_Exercise objective_
Copy out again, unchanged, the listing below from the line that has "Two pictures of" through the line that has "By how many".

_Supplied records_

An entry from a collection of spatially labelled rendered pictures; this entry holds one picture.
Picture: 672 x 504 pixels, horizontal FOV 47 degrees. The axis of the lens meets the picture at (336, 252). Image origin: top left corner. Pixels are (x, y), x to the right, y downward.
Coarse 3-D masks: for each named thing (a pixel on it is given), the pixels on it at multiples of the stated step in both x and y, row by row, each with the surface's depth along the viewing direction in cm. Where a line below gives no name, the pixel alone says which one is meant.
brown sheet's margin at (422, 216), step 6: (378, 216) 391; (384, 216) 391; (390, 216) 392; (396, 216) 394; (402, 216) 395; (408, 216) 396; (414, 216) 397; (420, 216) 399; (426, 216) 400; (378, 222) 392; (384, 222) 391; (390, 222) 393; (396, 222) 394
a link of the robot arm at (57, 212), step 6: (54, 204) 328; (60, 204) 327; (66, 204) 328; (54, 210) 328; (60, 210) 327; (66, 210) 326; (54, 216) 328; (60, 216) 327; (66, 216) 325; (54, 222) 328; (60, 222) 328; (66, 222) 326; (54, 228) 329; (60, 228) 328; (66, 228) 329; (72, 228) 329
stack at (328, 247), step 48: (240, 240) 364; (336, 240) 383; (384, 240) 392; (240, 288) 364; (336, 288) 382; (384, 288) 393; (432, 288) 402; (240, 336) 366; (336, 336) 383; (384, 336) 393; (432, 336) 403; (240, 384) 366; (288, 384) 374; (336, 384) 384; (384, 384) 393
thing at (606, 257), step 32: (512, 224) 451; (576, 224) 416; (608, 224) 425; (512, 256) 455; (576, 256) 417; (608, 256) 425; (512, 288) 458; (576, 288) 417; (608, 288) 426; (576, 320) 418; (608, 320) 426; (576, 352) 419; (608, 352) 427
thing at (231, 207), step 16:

* * *

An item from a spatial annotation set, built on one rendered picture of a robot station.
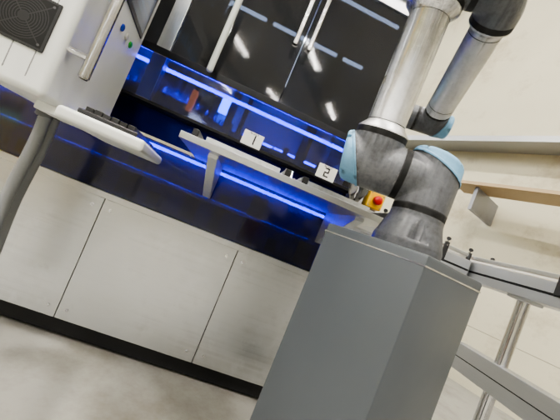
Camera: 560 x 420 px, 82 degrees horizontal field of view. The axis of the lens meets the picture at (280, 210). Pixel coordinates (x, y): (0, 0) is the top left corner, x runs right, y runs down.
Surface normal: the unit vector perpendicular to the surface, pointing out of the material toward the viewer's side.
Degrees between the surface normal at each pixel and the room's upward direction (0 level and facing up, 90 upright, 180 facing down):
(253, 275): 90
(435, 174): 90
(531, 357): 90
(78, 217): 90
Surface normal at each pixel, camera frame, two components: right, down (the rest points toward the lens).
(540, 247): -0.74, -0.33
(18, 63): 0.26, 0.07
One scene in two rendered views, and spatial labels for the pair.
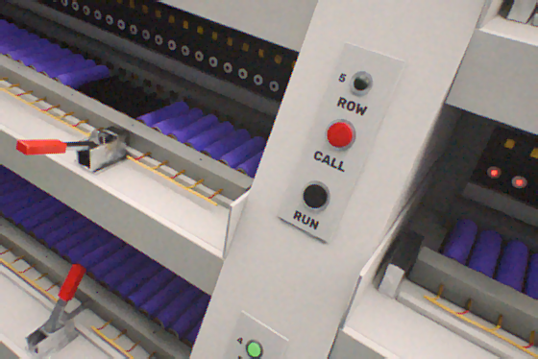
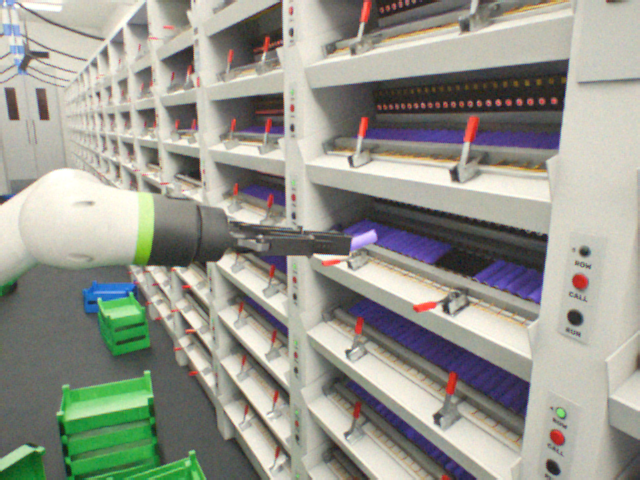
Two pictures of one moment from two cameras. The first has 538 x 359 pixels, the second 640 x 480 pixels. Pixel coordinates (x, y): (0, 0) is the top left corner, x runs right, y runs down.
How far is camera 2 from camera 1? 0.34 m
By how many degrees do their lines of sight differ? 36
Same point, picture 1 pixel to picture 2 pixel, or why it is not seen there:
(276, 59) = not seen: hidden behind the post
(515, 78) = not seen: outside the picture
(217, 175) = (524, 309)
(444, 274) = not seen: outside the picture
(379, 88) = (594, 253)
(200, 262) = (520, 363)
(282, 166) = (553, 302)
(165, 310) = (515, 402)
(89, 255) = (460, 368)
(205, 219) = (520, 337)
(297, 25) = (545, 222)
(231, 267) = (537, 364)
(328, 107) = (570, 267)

...

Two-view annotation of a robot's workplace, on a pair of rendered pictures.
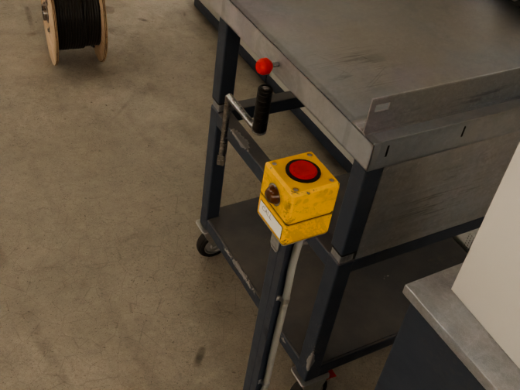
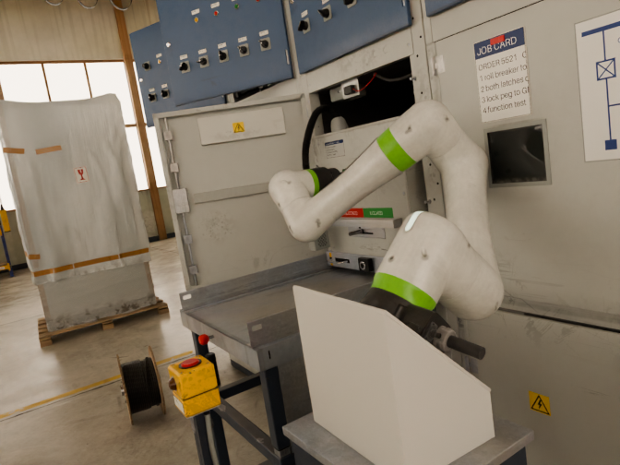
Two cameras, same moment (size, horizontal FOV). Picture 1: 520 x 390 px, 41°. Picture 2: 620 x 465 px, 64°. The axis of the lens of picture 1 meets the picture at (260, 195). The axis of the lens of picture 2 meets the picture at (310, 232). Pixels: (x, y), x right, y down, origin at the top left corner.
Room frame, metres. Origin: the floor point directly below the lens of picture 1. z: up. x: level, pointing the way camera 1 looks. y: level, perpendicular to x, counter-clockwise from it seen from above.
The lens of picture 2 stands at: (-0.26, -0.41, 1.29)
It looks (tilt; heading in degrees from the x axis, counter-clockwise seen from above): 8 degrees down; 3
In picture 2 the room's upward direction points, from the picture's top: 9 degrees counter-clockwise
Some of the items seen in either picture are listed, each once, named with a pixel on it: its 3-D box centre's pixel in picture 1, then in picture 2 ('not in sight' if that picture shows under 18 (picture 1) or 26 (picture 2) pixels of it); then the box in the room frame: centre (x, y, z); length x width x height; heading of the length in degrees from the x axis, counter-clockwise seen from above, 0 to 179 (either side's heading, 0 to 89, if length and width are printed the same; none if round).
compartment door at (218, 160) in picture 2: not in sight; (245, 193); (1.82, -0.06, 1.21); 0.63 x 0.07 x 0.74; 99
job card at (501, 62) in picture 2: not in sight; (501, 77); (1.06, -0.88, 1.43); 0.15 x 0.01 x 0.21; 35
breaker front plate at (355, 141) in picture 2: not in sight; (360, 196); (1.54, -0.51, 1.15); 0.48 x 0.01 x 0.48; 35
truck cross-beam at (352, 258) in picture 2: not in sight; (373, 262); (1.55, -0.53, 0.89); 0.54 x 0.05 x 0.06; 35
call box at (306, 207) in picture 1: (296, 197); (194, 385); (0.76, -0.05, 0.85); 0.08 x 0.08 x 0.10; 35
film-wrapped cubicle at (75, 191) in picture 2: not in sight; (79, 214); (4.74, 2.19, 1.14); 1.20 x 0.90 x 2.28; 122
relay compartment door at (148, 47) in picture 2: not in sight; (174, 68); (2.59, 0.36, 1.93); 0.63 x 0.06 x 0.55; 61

_Output for this exercise_
Two pictures of one moment from two cameras. The first has 538 x 359 pixels, the second 640 x 480 pixels. Pixel coordinates (x, y): (0, 0) is the top left corner, x runs right, y runs down.
How far is camera 2 from camera 1? 0.34 m
By how many degrees do their lines of sight differ? 36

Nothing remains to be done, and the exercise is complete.